- _Work to complete_:
Go through the material below and return each line with the string "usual" in it.

[Start of Attachment]

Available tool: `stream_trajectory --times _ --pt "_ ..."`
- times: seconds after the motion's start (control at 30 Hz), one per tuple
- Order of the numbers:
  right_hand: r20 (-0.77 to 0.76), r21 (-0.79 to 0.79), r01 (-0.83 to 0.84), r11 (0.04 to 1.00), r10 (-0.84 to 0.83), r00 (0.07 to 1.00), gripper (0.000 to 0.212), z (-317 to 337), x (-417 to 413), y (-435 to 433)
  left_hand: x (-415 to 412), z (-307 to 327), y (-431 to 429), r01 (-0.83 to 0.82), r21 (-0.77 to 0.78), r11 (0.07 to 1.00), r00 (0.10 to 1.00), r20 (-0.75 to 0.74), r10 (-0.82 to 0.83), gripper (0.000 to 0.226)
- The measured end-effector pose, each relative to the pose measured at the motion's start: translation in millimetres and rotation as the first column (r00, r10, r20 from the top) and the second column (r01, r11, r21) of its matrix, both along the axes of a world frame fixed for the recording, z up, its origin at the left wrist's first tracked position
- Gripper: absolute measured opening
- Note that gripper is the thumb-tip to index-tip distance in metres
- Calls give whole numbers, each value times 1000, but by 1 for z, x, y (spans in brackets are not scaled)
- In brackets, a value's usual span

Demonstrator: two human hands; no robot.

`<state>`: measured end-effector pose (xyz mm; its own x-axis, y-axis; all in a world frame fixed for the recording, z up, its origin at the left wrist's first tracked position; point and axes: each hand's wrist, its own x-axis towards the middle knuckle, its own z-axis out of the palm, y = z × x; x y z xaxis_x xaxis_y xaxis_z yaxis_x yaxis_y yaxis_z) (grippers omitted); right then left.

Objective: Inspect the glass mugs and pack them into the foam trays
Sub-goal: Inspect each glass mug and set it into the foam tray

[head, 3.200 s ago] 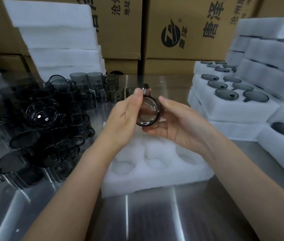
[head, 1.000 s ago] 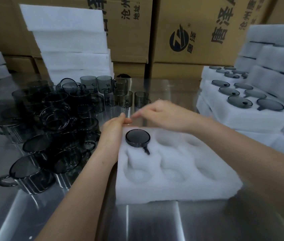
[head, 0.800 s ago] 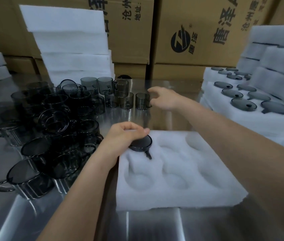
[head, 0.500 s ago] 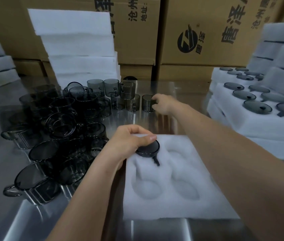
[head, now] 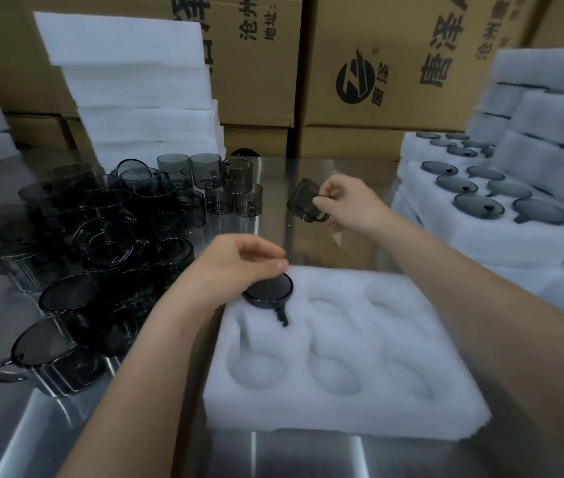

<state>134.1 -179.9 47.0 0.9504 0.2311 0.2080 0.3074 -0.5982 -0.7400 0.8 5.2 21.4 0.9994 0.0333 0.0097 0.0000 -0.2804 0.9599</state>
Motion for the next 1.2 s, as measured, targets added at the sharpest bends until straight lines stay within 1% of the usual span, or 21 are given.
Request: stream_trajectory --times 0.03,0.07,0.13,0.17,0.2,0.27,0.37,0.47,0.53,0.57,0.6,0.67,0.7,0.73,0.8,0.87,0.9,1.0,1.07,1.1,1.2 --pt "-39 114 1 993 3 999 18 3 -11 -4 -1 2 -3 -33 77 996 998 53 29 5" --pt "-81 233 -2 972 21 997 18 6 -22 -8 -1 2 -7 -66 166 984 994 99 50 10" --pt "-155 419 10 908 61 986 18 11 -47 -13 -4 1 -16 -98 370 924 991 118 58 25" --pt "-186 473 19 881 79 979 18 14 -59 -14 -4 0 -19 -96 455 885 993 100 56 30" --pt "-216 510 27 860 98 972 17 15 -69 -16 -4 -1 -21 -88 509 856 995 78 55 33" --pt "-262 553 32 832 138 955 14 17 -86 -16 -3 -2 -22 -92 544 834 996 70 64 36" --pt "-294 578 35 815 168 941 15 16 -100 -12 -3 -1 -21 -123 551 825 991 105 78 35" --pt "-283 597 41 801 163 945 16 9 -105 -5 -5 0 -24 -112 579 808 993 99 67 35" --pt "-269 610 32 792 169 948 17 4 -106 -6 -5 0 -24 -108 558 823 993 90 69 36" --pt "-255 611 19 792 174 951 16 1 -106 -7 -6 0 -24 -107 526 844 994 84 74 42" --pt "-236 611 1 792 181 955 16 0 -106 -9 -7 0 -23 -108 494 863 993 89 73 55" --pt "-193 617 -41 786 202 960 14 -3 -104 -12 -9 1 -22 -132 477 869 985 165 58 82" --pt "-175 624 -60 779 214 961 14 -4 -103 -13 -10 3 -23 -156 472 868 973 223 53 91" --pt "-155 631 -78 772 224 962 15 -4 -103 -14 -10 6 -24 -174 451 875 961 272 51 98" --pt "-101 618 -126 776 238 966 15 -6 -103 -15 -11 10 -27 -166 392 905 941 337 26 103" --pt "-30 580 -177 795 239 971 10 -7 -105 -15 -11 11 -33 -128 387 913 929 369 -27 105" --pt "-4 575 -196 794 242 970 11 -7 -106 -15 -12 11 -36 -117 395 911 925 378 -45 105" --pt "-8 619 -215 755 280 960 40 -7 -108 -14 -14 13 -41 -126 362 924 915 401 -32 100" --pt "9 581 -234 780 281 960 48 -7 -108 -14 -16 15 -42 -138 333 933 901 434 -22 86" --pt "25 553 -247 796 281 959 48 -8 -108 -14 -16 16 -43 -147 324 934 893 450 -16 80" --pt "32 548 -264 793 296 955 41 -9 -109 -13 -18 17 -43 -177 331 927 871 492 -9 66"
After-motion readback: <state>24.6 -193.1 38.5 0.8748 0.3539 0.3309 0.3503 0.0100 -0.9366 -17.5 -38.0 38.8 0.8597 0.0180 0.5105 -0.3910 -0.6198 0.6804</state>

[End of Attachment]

- _The answer_:
- In brackets, a value's usual span
Motion for the next 1.2 s, as measured, targets added at the sharpest bends until straight lines stay within 1% of the usual span, or 21 are given.

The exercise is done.